To illustrate the un-reliability of test score changes, I’m going to focus on rigorously identified research on school choice programs where we have later life outcomes.  We could find plenty of examples of disconnect from other policy interventions, such as pre-school programs, but I am focusing on school choice because I know this literature best.  The fact that we can find a disconnect between test score changes and later life outcomes in any literature, let alone in several, should undermine our confidence in test scores as a reliable indicator.

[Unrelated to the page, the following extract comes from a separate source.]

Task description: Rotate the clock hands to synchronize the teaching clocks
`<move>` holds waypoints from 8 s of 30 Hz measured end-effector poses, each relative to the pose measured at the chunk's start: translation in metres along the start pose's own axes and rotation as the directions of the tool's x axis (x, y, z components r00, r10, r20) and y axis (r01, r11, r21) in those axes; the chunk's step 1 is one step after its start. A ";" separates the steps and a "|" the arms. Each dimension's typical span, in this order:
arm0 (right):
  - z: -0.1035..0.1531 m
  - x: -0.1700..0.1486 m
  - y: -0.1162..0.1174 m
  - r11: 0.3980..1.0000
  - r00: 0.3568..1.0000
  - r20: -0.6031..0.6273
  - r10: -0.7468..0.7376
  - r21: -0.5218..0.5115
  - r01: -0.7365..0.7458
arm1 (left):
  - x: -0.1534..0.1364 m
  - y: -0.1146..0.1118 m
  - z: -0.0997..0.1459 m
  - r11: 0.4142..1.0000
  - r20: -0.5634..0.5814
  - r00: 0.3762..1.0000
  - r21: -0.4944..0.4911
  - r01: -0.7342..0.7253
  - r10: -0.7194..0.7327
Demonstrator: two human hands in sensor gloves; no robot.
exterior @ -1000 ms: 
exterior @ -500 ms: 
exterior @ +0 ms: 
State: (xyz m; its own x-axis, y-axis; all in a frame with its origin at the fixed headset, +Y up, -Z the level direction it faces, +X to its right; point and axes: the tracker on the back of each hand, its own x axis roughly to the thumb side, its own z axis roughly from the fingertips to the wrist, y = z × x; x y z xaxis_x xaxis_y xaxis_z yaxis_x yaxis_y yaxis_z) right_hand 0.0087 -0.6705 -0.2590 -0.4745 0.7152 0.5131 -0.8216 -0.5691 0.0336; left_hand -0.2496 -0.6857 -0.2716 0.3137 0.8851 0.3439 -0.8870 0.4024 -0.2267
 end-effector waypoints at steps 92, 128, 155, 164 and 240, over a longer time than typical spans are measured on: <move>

I should also emphasize that by looking at rigorous research I am rigging things in favor of test scores.  If we explored the most common use of test scores — examining the level of proficiency — there are no credible researchers who believe that is a reliable indicator of school or program quality.  Even measures of growth in test scores or VAM are not rigorously identified indicators of school or program quality as they do not reveal what the growth would have been in the absence of that school or program.  So, I think almost every credible researcher would agree that the vast majority of ways in which test scores are used by policymakers, regulators, portfolio managers, foundation officials, and other policy elites cannot be reliable indicators of the ability of schools or programs to improve later life outcomes.

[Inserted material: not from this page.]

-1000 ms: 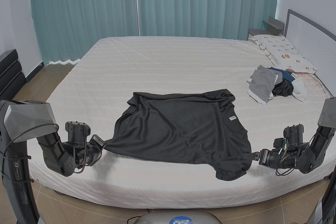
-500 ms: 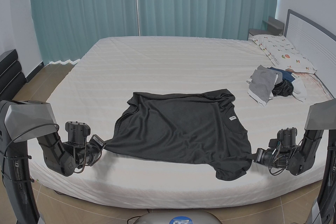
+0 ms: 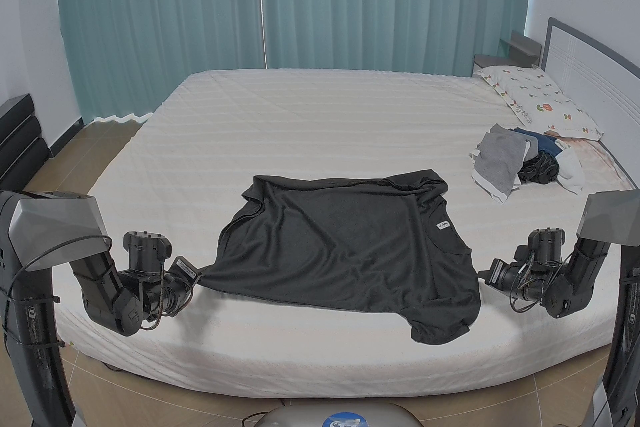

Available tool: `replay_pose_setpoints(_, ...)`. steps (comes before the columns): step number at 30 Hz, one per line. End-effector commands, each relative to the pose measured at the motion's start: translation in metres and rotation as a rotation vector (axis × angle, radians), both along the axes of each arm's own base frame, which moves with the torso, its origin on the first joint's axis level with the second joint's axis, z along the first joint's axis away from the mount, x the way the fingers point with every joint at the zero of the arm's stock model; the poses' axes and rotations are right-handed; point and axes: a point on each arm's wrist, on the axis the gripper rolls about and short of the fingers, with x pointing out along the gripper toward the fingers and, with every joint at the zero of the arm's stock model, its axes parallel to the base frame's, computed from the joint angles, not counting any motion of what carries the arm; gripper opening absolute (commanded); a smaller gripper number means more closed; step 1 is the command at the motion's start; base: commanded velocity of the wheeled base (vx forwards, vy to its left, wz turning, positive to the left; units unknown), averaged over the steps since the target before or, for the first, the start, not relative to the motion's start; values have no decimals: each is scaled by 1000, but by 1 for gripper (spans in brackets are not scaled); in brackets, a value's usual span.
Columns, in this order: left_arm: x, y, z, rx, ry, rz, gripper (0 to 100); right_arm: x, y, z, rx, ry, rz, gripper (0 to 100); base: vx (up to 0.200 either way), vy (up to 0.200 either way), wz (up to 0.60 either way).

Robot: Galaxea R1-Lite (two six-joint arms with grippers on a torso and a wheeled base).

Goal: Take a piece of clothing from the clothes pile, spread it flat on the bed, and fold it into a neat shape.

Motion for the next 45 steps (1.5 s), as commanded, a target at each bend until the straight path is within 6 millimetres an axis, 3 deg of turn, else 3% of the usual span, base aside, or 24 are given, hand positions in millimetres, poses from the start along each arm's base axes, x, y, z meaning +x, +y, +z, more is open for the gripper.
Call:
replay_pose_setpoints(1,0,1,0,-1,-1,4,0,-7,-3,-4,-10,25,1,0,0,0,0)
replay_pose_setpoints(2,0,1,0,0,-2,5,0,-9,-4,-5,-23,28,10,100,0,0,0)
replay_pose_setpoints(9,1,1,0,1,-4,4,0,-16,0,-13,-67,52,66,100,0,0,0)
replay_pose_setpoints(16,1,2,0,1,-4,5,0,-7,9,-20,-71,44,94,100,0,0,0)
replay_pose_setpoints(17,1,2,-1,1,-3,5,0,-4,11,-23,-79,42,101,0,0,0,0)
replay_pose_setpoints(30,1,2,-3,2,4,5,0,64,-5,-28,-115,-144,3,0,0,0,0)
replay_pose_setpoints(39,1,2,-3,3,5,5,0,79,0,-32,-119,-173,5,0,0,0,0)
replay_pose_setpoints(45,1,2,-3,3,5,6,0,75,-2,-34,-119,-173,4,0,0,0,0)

With the evidence below I am exploring the largely imaginary scenario in which test scores changes can be attributed to schools or programs with confidence.  Even then, the direction and magnitude of changing test scores does not regularly correspond with changing later life outcomes.  I’ve identified 10 rigorously designed studies of charter and private school choice programs with later life outcomes.  I’ve listed them below with a brief description of their findings and hyperlinks so you can read the results for yourself.

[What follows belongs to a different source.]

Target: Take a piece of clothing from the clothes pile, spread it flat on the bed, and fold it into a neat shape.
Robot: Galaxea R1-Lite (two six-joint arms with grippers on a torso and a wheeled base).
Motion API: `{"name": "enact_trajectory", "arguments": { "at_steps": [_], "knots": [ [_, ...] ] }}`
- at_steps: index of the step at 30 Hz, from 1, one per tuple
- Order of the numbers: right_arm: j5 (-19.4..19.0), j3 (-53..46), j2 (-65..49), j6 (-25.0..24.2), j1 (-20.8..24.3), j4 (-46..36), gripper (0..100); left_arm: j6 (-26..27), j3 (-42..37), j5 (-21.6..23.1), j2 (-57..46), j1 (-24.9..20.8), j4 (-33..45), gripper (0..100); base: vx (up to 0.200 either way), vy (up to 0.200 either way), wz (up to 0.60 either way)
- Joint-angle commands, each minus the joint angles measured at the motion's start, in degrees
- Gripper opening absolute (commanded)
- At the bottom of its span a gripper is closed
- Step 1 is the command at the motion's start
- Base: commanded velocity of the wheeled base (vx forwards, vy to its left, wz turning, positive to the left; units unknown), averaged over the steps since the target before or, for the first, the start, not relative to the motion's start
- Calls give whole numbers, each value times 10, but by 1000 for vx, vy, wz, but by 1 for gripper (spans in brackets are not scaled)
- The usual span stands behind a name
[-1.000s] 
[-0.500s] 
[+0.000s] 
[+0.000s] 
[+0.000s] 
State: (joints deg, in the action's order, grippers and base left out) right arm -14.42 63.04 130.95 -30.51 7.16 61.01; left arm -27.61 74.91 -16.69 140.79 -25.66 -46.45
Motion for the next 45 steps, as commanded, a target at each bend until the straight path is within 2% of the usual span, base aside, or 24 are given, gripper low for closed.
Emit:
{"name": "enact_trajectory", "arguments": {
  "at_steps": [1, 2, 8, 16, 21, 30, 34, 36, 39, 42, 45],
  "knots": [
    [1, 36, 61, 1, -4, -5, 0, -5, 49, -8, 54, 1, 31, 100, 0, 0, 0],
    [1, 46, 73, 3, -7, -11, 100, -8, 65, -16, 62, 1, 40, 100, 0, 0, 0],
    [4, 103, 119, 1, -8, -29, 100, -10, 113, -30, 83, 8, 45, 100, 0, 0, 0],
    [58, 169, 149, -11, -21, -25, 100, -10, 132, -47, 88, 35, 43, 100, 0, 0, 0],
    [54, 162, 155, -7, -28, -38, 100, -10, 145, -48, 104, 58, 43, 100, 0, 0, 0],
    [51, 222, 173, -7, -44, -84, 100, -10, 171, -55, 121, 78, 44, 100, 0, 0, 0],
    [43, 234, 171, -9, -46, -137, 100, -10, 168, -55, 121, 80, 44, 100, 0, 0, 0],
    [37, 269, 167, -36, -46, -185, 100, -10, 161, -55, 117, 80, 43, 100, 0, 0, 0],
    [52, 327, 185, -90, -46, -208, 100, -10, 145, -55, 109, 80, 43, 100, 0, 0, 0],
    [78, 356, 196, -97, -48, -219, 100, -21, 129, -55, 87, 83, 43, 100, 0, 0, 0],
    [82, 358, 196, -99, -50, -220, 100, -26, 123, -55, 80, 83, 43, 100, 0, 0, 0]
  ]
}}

Notice any patterns? Other than the general disconnect between test scores and later life outcomes (in both directions), I notice that the No Excuses charter model that is currently the darling of the ed reform movement and that New York Times columnists have declared as the only type of “Schools that Work” tend not to fare nearly as well in later outcomes as they do on test scores.  Meanwhile the unfashionable private choice schools and Mom and Pop charters seem to do much better on later life outcomes than at changing test scores.  I don’t highlight this pattern as proof that we should shy away from No Excuses charters.  I only mention it to suggest ways in which over-relying on test scores and declaring with confidence that we know what works and what doesn’t can lead to big policy mistakes.

Here are the 10 studies:

1. Boston charters (Angrist, et al, 2014) – Huge test score gains, no increase in HS grad rate or postsecondary attendance. Shift from 2 to 4 yr

2. Harlem Promise Academy (Dobbie and Fryer, 2014) – Same as Boston charters

3. KIPP (Tuttle, et al, 2015) – Large test score gains, no or small effect on HS grad rate, depending on analysis used

4. High Tech High (Beauregard, 2015) – Widely praised for improving test scores, no increase in college enrollment

5. SEED Boarding Charter (Unterman, et al, 2016) – same as Boston charters

6. TX No Excuses charters (Dobbie and Fryer, 2016) – Increase test scores and college enrollment, but no effect on earnings

7. Florida charters (Booker, et al, 2014) – No test score gains but large increase in HS grad rate, college attendance, and earnings

8. DC vouchers (Wolf, et al, 2013) – Little or no test score gain but large increase in HS grad rate

9. Milwaukee vouchers (Cowen, et al, 2013) – same as DC

10. New York vouchers (Chingos and Peterson, 2013) – modest test score gain, larger college enrollment improvement

– Jay P. Greene

Jay P. Greene is endowed chair and head of the Department of Education Reform at the University of Arkansas.